Similarly, the 10-page ICRC publication (“Gaza: 1.5 Million People Trapped in Despair”) consists largely of pictures of Palestinians and none of Israelis in Sderot – the rights of Israelis are irrelevant, as they are in the case of the UN and the Goldstone commission…

In addition to the moral facade, HRW’s report (“Precisely Wrong”) uses hi-tech language to attack the IDF’s use of advanced drones. Here, the “war crimes” charges are based on six carefully chosen cases. The “evidence” comes from Palestinian claims of having heard and seen the arrival of these tiny and soundless weapons – a superhuman feat.
HRW’s “military analyst” Marc Garlasco added dubious assumptions regarding the “impact mark of the missile and the fragmentation pattern” consistent with Spike missiles. Although a few reporters were professional enough to investigate the details, check with independent experts, and expose the dubious claims, most reports copied Garlasco’s mix of fact and fiction without question. (They also omit mention of HRW fund-raising in Saudi Arabia that cites their anti-Israel campaigns.)

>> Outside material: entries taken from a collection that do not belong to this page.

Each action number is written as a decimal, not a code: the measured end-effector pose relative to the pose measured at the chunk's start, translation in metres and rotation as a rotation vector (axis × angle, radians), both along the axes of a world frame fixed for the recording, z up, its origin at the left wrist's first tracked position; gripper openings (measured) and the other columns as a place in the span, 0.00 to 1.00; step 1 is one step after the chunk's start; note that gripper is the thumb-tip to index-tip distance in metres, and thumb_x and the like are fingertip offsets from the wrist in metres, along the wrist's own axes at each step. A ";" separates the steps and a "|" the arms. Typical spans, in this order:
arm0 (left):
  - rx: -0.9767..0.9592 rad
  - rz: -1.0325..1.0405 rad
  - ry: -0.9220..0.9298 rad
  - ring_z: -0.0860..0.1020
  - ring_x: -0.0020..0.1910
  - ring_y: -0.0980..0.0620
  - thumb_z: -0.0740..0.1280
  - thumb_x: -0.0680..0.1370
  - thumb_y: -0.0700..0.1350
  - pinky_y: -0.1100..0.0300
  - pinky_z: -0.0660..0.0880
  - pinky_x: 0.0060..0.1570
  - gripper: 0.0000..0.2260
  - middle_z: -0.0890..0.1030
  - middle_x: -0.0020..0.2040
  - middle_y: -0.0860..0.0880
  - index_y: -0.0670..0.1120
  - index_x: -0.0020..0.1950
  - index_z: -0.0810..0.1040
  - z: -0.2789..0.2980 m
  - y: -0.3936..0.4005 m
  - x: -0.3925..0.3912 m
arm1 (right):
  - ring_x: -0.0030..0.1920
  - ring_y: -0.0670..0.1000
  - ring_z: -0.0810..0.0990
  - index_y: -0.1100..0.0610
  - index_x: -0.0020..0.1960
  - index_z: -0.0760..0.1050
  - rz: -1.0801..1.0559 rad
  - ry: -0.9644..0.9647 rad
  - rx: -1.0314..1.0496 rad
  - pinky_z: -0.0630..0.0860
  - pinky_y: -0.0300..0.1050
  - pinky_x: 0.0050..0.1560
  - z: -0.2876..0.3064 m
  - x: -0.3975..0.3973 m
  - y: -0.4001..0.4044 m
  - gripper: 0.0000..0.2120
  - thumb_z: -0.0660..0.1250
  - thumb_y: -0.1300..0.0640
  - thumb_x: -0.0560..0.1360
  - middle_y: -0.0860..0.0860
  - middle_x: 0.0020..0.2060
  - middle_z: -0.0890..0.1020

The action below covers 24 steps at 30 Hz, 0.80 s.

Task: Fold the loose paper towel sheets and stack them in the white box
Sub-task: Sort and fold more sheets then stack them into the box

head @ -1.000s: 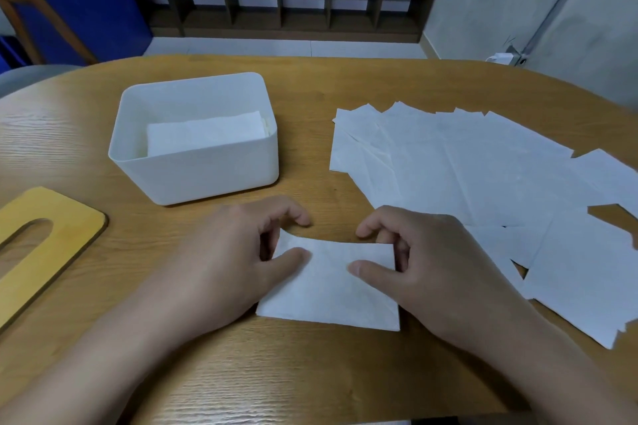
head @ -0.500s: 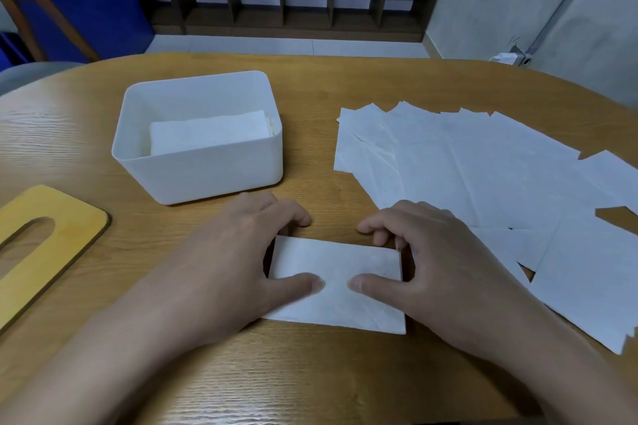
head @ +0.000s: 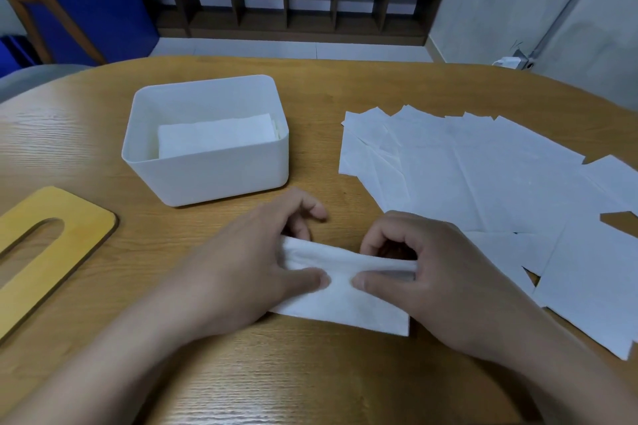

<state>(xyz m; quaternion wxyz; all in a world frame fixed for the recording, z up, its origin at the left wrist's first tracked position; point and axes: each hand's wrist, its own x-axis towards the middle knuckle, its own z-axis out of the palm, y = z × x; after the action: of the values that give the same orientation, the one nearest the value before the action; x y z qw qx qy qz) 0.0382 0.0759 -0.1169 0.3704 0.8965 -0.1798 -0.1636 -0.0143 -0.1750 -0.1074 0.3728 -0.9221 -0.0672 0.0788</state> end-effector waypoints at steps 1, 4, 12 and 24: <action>-0.101 0.025 0.003 0.79 0.42 0.59 0.82 0.74 0.54 0.57 0.74 0.44 0.23 0.82 0.50 0.58 0.65 0.64 0.77 -0.003 -0.001 0.002 | 0.47 0.44 0.81 0.45 0.47 0.81 -0.027 -0.024 0.064 0.75 0.34 0.43 0.001 0.000 0.001 0.07 0.78 0.44 0.77 0.42 0.45 0.83; -0.469 0.130 0.067 0.77 0.38 0.55 0.80 0.78 0.44 0.60 0.73 0.39 0.09 0.82 0.41 0.51 0.51 0.55 0.85 -0.008 -0.007 0.005 | 0.43 0.47 0.83 0.47 0.50 0.83 -0.135 -0.130 0.267 0.75 0.34 0.37 -0.001 0.002 0.006 0.06 0.79 0.50 0.77 0.45 0.43 0.84; -0.773 0.266 -0.007 0.74 0.41 0.49 0.75 0.82 0.39 0.58 0.71 0.40 0.04 0.79 0.42 0.47 0.43 0.54 0.82 -0.016 -0.022 0.005 | 0.56 0.49 0.88 0.50 0.63 0.82 -0.234 -0.123 0.634 0.85 0.44 0.53 -0.018 0.013 0.015 0.10 0.73 0.60 0.83 0.48 0.52 0.88; -0.751 0.328 0.002 0.73 0.42 0.52 0.69 0.75 0.39 0.63 0.73 0.42 0.21 0.76 0.50 0.49 0.51 0.67 0.74 -0.020 -0.025 0.000 | 0.50 0.57 0.84 0.47 0.63 0.77 -0.225 -0.129 0.598 0.83 0.60 0.43 -0.029 0.009 0.023 0.15 0.73 0.62 0.82 0.48 0.49 0.83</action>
<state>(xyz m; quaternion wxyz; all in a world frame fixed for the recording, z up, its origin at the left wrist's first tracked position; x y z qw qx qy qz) 0.0380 0.0513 -0.1366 0.6932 0.7156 -0.0815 -0.0263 -0.0052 -0.1515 -0.1360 0.6285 -0.7765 -0.0086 -0.0445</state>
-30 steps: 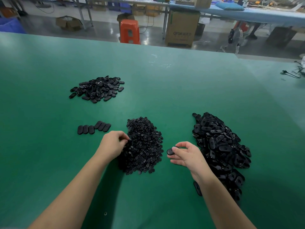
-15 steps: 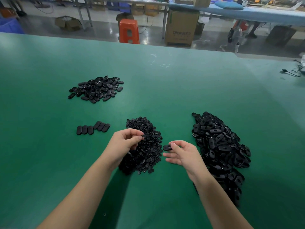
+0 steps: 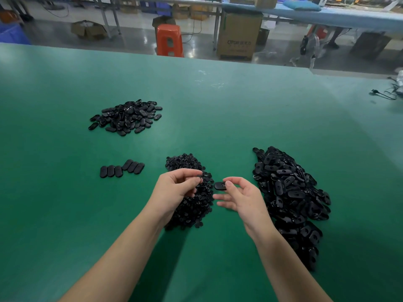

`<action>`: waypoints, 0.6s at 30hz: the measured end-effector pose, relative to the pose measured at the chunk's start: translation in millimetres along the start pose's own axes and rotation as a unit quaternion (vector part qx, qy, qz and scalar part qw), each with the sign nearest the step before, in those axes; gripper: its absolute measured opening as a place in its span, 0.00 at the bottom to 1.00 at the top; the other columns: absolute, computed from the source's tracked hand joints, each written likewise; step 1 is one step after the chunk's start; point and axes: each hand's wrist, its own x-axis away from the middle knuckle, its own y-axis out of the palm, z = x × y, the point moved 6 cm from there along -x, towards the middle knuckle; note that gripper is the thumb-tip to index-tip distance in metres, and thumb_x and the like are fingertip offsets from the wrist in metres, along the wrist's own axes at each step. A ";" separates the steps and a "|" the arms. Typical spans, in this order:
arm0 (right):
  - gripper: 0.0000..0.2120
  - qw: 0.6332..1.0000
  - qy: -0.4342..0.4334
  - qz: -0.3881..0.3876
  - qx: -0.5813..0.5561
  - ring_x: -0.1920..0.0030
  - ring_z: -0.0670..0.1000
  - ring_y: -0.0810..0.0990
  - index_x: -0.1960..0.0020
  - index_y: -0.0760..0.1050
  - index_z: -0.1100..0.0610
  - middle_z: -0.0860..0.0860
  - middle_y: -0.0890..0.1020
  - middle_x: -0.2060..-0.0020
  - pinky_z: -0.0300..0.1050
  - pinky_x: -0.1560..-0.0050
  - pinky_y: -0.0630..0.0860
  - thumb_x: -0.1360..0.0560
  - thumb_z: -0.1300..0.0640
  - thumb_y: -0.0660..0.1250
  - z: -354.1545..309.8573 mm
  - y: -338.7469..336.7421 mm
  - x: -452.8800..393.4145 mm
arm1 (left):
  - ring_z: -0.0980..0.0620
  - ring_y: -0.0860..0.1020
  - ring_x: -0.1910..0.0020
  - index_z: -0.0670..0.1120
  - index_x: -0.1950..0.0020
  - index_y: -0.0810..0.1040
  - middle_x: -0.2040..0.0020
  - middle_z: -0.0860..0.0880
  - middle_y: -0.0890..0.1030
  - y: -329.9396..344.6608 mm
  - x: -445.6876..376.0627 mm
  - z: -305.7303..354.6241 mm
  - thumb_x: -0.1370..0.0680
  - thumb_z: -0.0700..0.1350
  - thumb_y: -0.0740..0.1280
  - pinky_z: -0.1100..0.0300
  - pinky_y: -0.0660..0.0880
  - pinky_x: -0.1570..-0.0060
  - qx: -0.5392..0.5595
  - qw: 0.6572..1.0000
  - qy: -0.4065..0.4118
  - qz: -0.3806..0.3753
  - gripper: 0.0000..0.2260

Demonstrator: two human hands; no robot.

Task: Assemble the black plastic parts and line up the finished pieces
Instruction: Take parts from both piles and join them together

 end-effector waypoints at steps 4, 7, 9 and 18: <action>0.05 1.000 -0.015 0.007 -0.006 0.55 0.58 0.88 0.44 0.76 0.61 0.59 0.85 0.51 0.48 0.55 0.85 0.16 0.61 0.63 -2.6 0.8 0.6 | 0.56 0.74 0.69 0.42 0.53 0.85 0.65 0.48 0.80 -0.9 0.3 -3.1 0.25 0.35 0.74 0.65 0.74 0.67 -0.013 1.000 -0.003 0.018 0.03; 0.05 1.000 -0.024 0.005 -0.014 0.55 0.59 0.88 0.44 0.75 0.61 0.58 0.87 0.51 0.49 0.56 0.85 0.16 0.62 0.61 -4.7 2.3 0.3 | 0.58 0.70 0.71 0.46 0.57 0.85 0.67 0.52 0.78 -1.9 0.5 -3.8 0.25 0.38 0.75 0.67 0.69 0.69 -0.054 0.998 0.006 0.031 0.03; 0.04 0.999 -0.030 0.001 -0.018 0.55 0.59 0.88 0.44 0.74 0.61 0.57 0.87 0.51 0.48 0.57 0.85 0.16 0.62 0.60 -6.1 3.4 0.4 | 0.58 0.67 0.72 0.47 0.58 0.85 0.68 0.53 0.76 -3.0 -0.1 -3.4 0.25 0.39 0.75 0.67 0.66 0.70 -0.065 0.997 0.011 0.041 0.04; 0.05 0.998 -0.061 0.009 0.023 0.58 0.55 0.88 0.45 0.72 0.57 0.53 0.88 0.54 0.43 0.62 0.82 0.16 0.64 0.59 -2.5 6.5 -1.9 | 0.54 0.73 0.75 0.38 0.53 0.80 0.61 0.41 0.85 10.0 2.5 -0.2 0.22 0.32 0.70 0.61 0.74 0.75 -0.006 1.000 0.001 0.017 0.02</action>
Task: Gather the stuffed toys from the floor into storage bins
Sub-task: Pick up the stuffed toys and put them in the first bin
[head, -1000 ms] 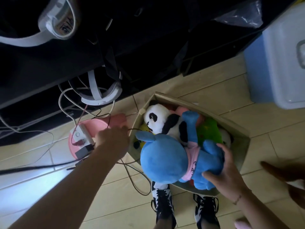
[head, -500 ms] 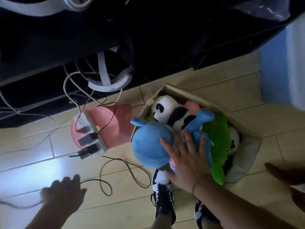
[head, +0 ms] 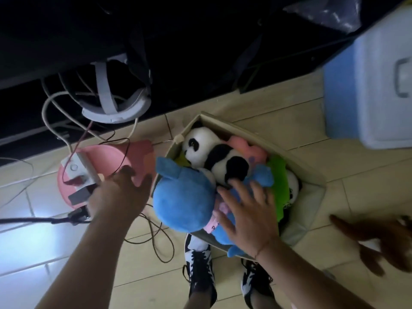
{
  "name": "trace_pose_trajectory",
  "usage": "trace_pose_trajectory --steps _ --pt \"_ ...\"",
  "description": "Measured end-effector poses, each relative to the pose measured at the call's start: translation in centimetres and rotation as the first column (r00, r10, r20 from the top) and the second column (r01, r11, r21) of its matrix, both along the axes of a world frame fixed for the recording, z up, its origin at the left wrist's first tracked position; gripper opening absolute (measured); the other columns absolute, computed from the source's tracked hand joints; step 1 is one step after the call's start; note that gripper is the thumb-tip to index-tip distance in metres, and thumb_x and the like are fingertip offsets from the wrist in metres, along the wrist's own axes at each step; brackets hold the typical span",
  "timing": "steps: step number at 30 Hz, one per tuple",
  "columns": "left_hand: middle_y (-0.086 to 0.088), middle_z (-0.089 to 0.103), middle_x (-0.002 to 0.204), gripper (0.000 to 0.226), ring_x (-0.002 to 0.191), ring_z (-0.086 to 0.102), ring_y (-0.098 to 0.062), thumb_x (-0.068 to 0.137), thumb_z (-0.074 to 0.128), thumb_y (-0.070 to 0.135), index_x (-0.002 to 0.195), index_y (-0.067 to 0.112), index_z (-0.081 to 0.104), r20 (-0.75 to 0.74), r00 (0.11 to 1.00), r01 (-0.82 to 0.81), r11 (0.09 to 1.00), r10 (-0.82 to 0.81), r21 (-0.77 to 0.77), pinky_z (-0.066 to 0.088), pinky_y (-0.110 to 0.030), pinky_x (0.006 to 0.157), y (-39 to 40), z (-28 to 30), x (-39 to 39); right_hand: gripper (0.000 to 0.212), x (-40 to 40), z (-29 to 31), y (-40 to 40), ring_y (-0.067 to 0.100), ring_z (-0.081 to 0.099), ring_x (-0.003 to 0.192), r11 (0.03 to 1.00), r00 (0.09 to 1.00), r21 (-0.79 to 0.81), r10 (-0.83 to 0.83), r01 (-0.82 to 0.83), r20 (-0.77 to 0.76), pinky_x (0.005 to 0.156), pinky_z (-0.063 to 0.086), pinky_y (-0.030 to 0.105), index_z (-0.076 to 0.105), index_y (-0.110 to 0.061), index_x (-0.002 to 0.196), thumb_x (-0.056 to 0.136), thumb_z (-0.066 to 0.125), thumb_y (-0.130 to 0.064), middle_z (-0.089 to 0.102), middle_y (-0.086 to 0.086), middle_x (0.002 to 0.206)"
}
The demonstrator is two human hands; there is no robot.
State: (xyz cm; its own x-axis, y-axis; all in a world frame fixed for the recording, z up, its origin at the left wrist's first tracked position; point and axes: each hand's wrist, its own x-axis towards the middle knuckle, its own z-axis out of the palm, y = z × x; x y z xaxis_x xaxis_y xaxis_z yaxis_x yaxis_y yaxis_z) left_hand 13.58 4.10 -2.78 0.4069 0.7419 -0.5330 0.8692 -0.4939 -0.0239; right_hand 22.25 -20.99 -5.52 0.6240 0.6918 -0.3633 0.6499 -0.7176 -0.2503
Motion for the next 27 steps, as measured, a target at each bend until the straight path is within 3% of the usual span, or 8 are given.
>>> trace_pose_trajectory --steps 4,8,11,16,19,22,25,27 --pt "-0.002 0.065 0.108 0.04 0.09 0.065 -0.032 0.084 0.05 0.051 0.116 0.027 0.056 0.411 0.901 0.174 0.983 -0.137 -0.052 0.054 -0.037 0.068 -4.7 -1.5 2.4 0.068 1.3 -2.4 -1.8 0.042 0.028 0.147 0.993 0.997 -0.095 -0.067 0.063 -0.035 0.109 0.039 0.066 0.049 -0.036 0.141 0.083 0.042 -0.07 0.042 0.012 0.157" --pt "-0.003 0.066 0.107 0.056 0.098 0.055 -0.035 0.077 0.047 0.059 0.116 0.021 0.058 0.347 0.904 0.278 0.96 -0.248 -0.037 0.05 -0.044 0.079 -8.1 -3.2 2.6 0.078 -2.1 -3.0 -2.7 0.04 0.03 0.146 0.907 0.903 -0.11 -0.418 0.407 -0.103 0.11 0.035 0.062 0.03 -0.023 0.151 0.087 0.04 -0.066 0.031 0.017 0.16" --pt "-0.001 0.066 0.11 0.051 0.1 0.057 -0.034 0.079 0.045 0.054 0.115 0.023 0.061 0.339 0.908 0.292 0.952 -0.247 -0.088 0.05 -0.044 0.085 -8.2 -4.6 2.5 0.077 -4.7 -3.6 -1.2 0.044 0.045 0.139 0.831 0.818 -0.088 -0.557 0.55 -0.143 0.103 0.046 0.067 0.034 -0.011 0.15 0.087 0.043 -0.055 0.043 0.023 0.153" --pt "-0.007 0.065 0.112 0.053 0.095 0.061 -0.038 0.077 0.04 0.05 0.116 0.021 0.06 0.227 0.905 0.39 0.914 -0.359 -0.11 0.053 -0.045 0.079 -8.1 -6.8 4.1 0.097 -3.8 -6.4 0.3 0.041 0.056 0.129 0.851 0.847 -0.31 -0.494 0.424 -0.198 0.098 0.05 0.061 0.053 -0.006 0.14 0.074 0.036 -0.075 0.056 0.022 0.142" --pt "-0.009 0.064 0.112 0.055 0.097 0.06 -0.038 0.077 0.043 0.051 0.117 0.017 0.059 0.198 0.885 0.445 0.89 -0.421 -0.1 0.049 -0.046 0.078 -9.5 -7.7 4.8 0.095 -1.7 -8.2 -0.1 0.039 0.02 0.153 0.829 0.848 -0.493 -0.442 0.263 -0.291 0.121 0.016 0.064 0.021 -0.01 0.157 0.085 0.019 -0.071 0.02 0.018 0.165" --pt "-0.01 0.054 0.132 0.073 0.115 0.053 -0.036 0.073 0.052 0.063 0.134 0.022 0.046 0.213 0.79 0.6 0.796 -0.575 -0.078 0.045 -0.051 0.089 -11.3 -7.6 4.0 0.081 -0.7 -9.1 0.4 0.036 -0.013 0.155 0.812 0.855 -0.564 -0.392 0.148 -0.34 0.121 -0.007 0.062 -0.005 -0.016 0.16 0.099 0.033 -0.053 -0.009 0.008 0.168" --pt "-0.01 0.045 0.142 0.086 0.124 0.047 -0.037 0.066 0.057 0.071 0.141 0.034 0.037 0.214 0.735 0.666 0.745 -0.643 -0.049 0.037 -0.058 0.099 -11.1 -7.3 3.1 0.074 -1.9 -7.5 -1.6 0.039 0.029 0.148 0.9 0.862 -0.238 -0.423 0.364 -0.281 0.118 0.022 0.065 0.039 -0.012 0.149 0.089 0.041 -0.057 0.038 0.012 0.156" --pt "-0.011 0.05 0.138 0.08 0.121 0.049 -0.039 0.07 0.053 0.07 0.14 0.034 0.042 0.205 0.692 0.709 0.705 -0.692 -0.009 0.035 -0.06 0.1 -10.6 -7.2 3.1 0.056 -2.6 -6.6 -4.9 0.035 0.052 0.127 0.784 0.793 0.149 -0.568 0.603 -0.221 0.107 0.044 0.054 0.057 -0.016 0.129 0.093 0.042 -0.057 0.055 0.012 0.136"
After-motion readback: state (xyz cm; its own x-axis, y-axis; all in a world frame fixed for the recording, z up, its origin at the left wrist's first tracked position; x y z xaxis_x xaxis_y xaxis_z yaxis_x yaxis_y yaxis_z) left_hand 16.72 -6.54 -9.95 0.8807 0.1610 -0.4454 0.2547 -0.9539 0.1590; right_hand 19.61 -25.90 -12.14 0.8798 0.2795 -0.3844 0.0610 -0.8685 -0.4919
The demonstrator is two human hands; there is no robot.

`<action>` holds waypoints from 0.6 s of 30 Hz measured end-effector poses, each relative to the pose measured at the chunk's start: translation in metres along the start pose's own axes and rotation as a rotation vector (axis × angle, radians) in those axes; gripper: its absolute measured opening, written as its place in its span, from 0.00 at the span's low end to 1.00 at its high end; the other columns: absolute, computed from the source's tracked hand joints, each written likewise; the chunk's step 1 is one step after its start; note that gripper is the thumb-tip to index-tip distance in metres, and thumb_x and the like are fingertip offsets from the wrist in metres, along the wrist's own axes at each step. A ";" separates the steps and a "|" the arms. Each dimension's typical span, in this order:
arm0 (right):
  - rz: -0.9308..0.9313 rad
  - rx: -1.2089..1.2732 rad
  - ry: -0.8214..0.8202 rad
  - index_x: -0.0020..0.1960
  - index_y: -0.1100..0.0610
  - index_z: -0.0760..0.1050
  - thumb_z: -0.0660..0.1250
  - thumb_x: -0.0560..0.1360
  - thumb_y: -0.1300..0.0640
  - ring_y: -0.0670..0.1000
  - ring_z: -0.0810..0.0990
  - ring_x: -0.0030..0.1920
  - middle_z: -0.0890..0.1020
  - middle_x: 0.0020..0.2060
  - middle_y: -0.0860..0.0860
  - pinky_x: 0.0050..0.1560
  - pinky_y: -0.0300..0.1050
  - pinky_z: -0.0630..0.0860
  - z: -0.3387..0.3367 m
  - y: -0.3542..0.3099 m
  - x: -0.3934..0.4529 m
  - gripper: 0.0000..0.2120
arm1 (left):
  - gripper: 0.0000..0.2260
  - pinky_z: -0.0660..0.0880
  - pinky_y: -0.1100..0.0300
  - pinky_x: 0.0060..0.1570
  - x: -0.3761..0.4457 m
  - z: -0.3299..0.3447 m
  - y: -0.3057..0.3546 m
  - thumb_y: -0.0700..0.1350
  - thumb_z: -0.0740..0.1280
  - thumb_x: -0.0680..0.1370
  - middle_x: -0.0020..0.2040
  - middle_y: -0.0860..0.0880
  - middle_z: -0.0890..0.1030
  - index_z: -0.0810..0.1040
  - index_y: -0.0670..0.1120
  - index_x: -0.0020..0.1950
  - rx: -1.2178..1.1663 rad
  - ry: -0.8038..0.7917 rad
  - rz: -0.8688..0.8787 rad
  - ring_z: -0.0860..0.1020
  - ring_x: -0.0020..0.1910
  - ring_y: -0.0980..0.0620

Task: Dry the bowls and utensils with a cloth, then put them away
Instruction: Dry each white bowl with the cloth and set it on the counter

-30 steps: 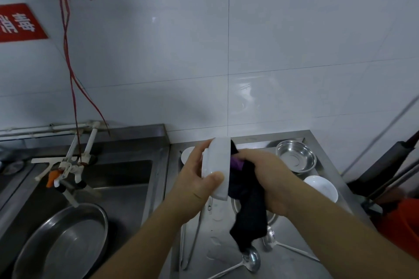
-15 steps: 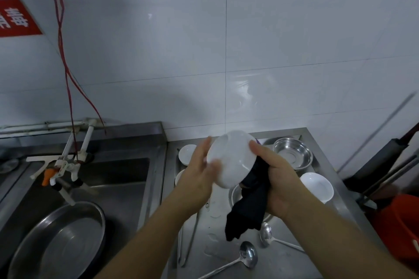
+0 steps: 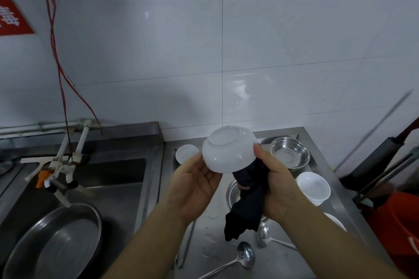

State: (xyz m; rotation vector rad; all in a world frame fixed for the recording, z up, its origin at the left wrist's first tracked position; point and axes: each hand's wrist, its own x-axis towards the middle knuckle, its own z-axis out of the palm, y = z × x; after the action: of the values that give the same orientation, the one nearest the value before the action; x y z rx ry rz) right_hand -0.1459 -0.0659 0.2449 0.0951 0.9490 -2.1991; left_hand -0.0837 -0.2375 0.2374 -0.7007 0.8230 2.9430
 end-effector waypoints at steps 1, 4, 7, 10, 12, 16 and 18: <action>0.018 -0.012 0.018 0.50 0.55 0.89 0.76 0.73 0.42 0.49 0.78 0.31 0.83 0.37 0.51 0.30 0.42 0.75 -0.001 0.001 0.002 0.16 | 0.20 0.85 0.53 0.55 0.001 0.001 0.001 0.45 0.66 0.82 0.67 0.37 0.83 0.79 0.37 0.71 -0.018 0.001 0.036 0.84 0.64 0.42; 0.069 -0.044 0.176 0.46 0.55 0.89 0.72 0.77 0.42 0.52 0.81 0.32 0.85 0.40 0.55 0.32 0.44 0.77 -0.003 0.008 0.008 0.17 | 0.21 0.85 0.55 0.51 0.001 0.009 0.007 0.45 0.66 0.80 0.66 0.38 0.84 0.77 0.37 0.72 -0.050 -0.015 0.127 0.85 0.62 0.44; 0.044 -0.168 0.404 0.47 0.60 0.88 0.70 0.79 0.49 0.57 0.87 0.37 0.88 0.46 0.58 0.38 0.49 0.80 -0.006 0.014 0.011 0.15 | 0.21 0.85 0.54 0.51 0.000 0.013 0.011 0.45 0.68 0.79 0.65 0.39 0.84 0.76 0.39 0.71 0.012 -0.008 0.219 0.86 0.61 0.43; -0.082 -0.204 0.502 0.58 0.54 0.85 0.67 0.83 0.52 0.58 0.89 0.45 0.90 0.46 0.56 0.46 0.53 0.83 -0.005 0.009 0.015 0.10 | 0.12 0.85 0.53 0.50 -0.002 0.015 0.012 0.44 0.71 0.78 0.62 0.41 0.86 0.83 0.44 0.61 0.140 -0.006 0.312 0.87 0.58 0.43; -0.257 -0.255 0.451 0.55 0.46 0.86 0.65 0.85 0.51 0.56 0.88 0.51 0.89 0.49 0.52 0.53 0.57 0.85 0.004 0.000 0.013 0.10 | 0.07 0.84 0.55 0.50 -0.005 0.017 0.012 0.44 0.72 0.79 0.57 0.44 0.88 0.87 0.50 0.54 0.301 0.021 0.363 0.87 0.56 0.46; -0.574 -0.586 0.168 0.52 0.43 0.83 0.65 0.81 0.48 0.47 0.80 0.45 0.82 0.43 0.47 0.51 0.58 0.79 0.032 -0.016 -0.001 0.07 | 0.05 0.84 0.54 0.52 -0.010 0.022 0.007 0.46 0.71 0.82 0.55 0.46 0.88 0.86 0.54 0.54 0.618 -0.020 0.378 0.87 0.55 0.45; -0.698 -0.745 -0.004 0.56 0.40 0.82 0.66 0.79 0.49 0.44 0.80 0.53 0.82 0.53 0.43 0.58 0.52 0.77 0.040 -0.015 -0.006 0.09 | 0.07 0.83 0.51 0.55 -0.013 0.026 0.005 0.47 0.71 0.81 0.56 0.43 0.87 0.85 0.53 0.58 0.679 -0.093 0.363 0.86 0.56 0.42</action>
State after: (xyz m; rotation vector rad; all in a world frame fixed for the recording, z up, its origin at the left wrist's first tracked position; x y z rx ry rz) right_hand -0.1427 -0.0816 0.2851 -0.6791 1.9478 -2.2467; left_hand -0.0838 -0.2275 0.2653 -0.3865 1.9614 2.6209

These events, as well as the ongoing Goldstone inquiry, are part of the broader strategy of demonization adopted at the NGO Forum at the 2001 UN Durban Conference. The goal is to brand and isolate Israel as the new “apartheid” state.

Israel has been heavily criticized for refusing to cooperate with international inquiries into its tactics of war. But with so transparent an abuse of “international law” going on at Israel’s expense, the Jewish state seems to have little choice.